You must becarefull removing the roof and wood. Is the rake exposed you have way to many penatrations in that roof. It has to be vented at the sofit and at the ridge. If you have children I would have mold special lest come out becouse it won't be air born intill you start rippen it up.Ice and water shield the whole roof 3/4 plywood becouse your roof is sagen with that 1/2" and use a Demential shingle and make shore they book them when installing them.The probley just cut of 6"off the full shingle that why u have alot of ur problem. Just make sure they are installed right.And spray foam installation would seal the deal but u must have the proper ventilation.If you really want to invest in you'r home a Metal a steel roof could save u Depending on your insurance carrier up to 35% on ur homeowners policy.Most are Energy Star Rating and qualify for Energy Tax Credit and in the summer you can save up to 40% on your summertime cooling costs especially in warm climate. And adds alot more value to ur home.And u have no dormers so that will save u money they are all cut to the same size in house. And u can all that moss won't grow on it. And aluminum Roofs also they come in about 30 Standerd colors 30yr Warranty on color fading you can get ur facia trim gutters with aluminum and they can look like wood shakes,Tiles,shingles even copper BEST OF LUCK TO YOU


----------



## Dannyphila (Feb 27, 2012)

dougger222 said:


> Looks like it could be trapped moisture from inside the attic area. A hot roof could be the cause as well as exhaust vents being dumped into the attic area. If your climate gets below freezing in the Winter this can cause this issue.
> 
> Houses with these problems I most often see the most rot on the upper part of the roof structure. By the looks of it in your pics I see even trusses that show some rot, not good!
> 
> Of course an inproperly installed roof system can also cause water to leak in and cause this.

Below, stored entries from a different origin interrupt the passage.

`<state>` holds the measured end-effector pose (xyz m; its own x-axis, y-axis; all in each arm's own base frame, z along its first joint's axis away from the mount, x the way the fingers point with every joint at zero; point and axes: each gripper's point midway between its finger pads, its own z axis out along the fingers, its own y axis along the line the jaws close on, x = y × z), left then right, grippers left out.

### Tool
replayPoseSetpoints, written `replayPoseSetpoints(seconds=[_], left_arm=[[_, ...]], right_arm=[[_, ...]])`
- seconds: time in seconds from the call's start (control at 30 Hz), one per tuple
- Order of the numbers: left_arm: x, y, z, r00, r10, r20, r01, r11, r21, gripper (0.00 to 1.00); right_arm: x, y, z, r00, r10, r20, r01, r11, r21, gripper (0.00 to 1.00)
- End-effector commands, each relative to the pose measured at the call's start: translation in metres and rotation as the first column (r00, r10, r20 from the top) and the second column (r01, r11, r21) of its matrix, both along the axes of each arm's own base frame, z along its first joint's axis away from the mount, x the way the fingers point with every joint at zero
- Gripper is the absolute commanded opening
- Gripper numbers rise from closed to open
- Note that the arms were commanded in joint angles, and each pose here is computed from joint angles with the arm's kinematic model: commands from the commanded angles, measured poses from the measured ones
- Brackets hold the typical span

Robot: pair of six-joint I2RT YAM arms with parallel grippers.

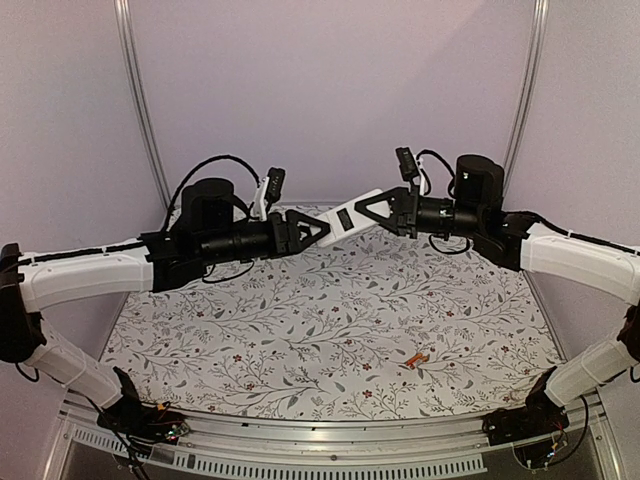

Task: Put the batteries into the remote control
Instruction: Remove the battery cover at the center of the board.

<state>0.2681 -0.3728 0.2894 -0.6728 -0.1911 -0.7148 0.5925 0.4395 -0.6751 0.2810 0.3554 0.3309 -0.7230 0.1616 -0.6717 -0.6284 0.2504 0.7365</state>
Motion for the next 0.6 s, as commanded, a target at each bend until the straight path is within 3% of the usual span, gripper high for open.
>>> replayPoseSetpoints(seconds=[0.0,0.13,0.37,0.57], left_arm=[[0.003,-0.007,-0.002,1.000,0.003,-0.018,-0.003,1.000,0.009,0.58],[0.003,-0.009,-0.004,1.000,-0.001,-0.022,0.002,1.000,0.003,0.55],[0.007,-0.001,-0.017,0.998,0.037,-0.041,-0.036,0.999,0.030,0.40],[0.011,0.006,-0.029,0.996,0.059,-0.067,-0.055,0.997,0.058,0.37]], right_arm=[[-0.007,0.003,0.015,0.999,0.017,0.037,-0.018,0.999,0.030,0.00],[-0.006,0.004,0.016,0.999,0.016,0.041,-0.017,0.999,0.028,0.00],[-0.010,0.003,0.020,0.998,0.023,0.056,-0.025,0.999,0.030,0.00],[-0.009,-0.005,0.031,0.997,0.008,0.079,-0.012,0.999,0.047,0.00]])
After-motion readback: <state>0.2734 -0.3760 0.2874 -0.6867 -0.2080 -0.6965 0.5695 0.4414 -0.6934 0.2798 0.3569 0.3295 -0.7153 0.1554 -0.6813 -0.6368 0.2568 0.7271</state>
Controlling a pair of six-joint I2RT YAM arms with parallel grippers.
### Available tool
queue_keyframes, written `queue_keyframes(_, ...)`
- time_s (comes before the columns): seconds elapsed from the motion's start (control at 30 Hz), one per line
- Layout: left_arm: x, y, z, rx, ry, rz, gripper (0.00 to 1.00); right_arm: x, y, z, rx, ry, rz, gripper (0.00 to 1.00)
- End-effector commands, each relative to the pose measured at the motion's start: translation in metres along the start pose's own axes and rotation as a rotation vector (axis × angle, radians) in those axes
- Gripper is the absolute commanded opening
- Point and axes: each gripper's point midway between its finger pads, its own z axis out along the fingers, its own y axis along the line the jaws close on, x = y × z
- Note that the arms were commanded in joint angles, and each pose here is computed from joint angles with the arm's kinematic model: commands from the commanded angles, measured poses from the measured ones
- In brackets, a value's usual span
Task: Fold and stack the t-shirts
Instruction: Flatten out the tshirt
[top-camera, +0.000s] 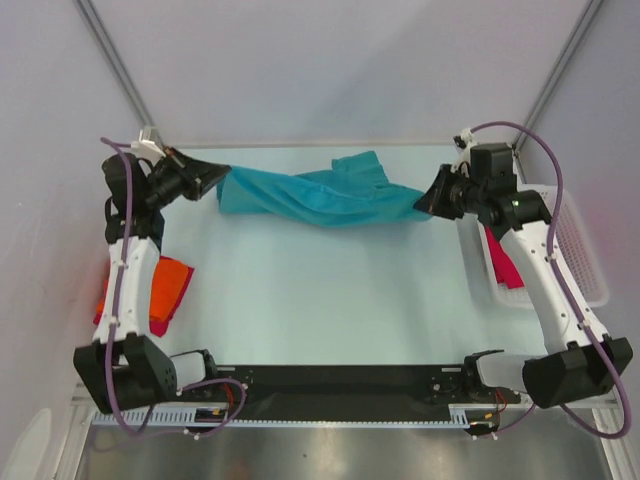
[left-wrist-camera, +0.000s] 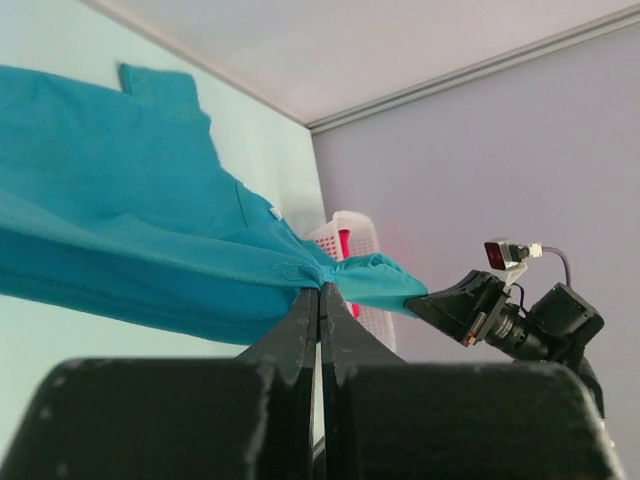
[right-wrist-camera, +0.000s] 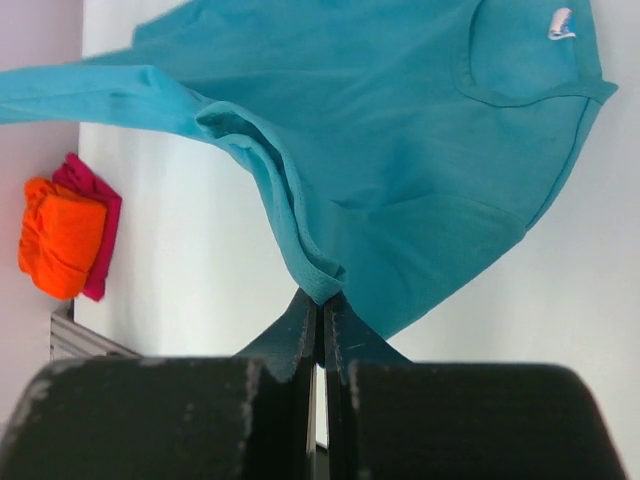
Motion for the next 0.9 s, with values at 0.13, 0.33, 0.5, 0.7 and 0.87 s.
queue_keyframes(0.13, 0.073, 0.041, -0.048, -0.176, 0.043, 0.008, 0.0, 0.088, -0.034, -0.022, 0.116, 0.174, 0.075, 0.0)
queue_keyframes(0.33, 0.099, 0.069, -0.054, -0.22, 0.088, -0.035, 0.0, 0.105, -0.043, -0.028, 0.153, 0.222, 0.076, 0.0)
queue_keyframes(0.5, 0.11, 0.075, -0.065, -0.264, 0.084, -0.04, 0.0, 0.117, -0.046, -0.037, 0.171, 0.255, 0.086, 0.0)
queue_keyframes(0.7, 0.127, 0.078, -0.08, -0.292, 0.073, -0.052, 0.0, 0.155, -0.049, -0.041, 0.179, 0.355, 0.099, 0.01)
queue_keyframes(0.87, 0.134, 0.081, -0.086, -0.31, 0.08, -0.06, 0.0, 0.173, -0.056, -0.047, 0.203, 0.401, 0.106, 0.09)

Doug how you doing I'm new to this app. I have worked in my family roofing business doing commercial work for 20yrs now. I have put on every roofing system their is I was just wondering how somebody could put a HOT Roof on this house I work with hot just about every day. I love to learn new stuff every day if they did or could put down a 1ply modified cap sheet down first then I don't think that would leak but handling hot on a A Frame roof dangerous. How would you stage that set up let me no. Becouse I like learning new stuff Thanks Doug

Sent from my iPhone using DIY Forum


----------



## PAHome (Feb 16, 2012)

I agree with Framer52. From the pictures you provided the roof looks like its at the end of its useful life. You definitely have a moisture issue and I think its a ventilation problem. 

I would recommend a new roof with a ridge-vent. Make sure the soffit vents are clear.

www.pa-homeimprovements.com
PA Home Improvements Inc.
764 North 9th Street 
Stroudsburg PA 18360
"your local roofing experts"
570-484-ROOF​


----------



## Nospammer (Jun 16, 2011)

Some of the neighbors with newer roofs seem to have more attic vents. My roof slopes 5:12...so I dont know if there's a water-proof shingle underlayment. Thanks for pointing that out. 
I had several fans plugged in up there yesterday and will run them again today to try to get more circulation to dry it out, since the sun is out.
There's no vapor barrier, just cellulose insulation along the attic floor. What kind of barrier is recommended? The attic is accessed by an opening in the ceiling with a piece of drywall acting as a door. I put plastic underneath to create seal until a more permanent door is constructed.
No gable vents or attic fans. How effective are attic fans in reducing humidity? 





House Engineer said:


> Looks like your neighbors have similar roofs. Do they have the same attic problems that you are having?
> 
> Is your roof slope less than 4:12? If so, do you have a water-proof shingle underlayment installed?
> 
> ...


----------



## PAHome (Feb 16, 2012)

Some power roof vents now come with optional humidistat which acts like a thermostat but responds to humidity in the attic.


----------



## Windows on Wash (Aug 30, 2011)

Nospammer said:


> Some of the neighbors with newer roofs seem to have more attic vents. My roof slopes 5:12...so I dont know if there's a water-proof shingle underlayment. Thanks for pointing that out.
> I had several fans plugged in up there yesterday and will run them again today to try to get more circulation to dry it out, since the sun is out.
> There's no vapor barrier, just cellulose insulation along the attic floor. What kind of barrier is recommended? The attic is accessed by an opening in the ceiling with a piece of drywall acting as a door. I put plastic underneath to create seal until a more permanent door is constructed.
> No gable vents or attic fans. How effective are attic fans in reducing humidity?


Don't worry about a vapor barrier in this case.

Fix the venting and get the attic floor air sealed so that you prevent the bulk moisture transfer.


----------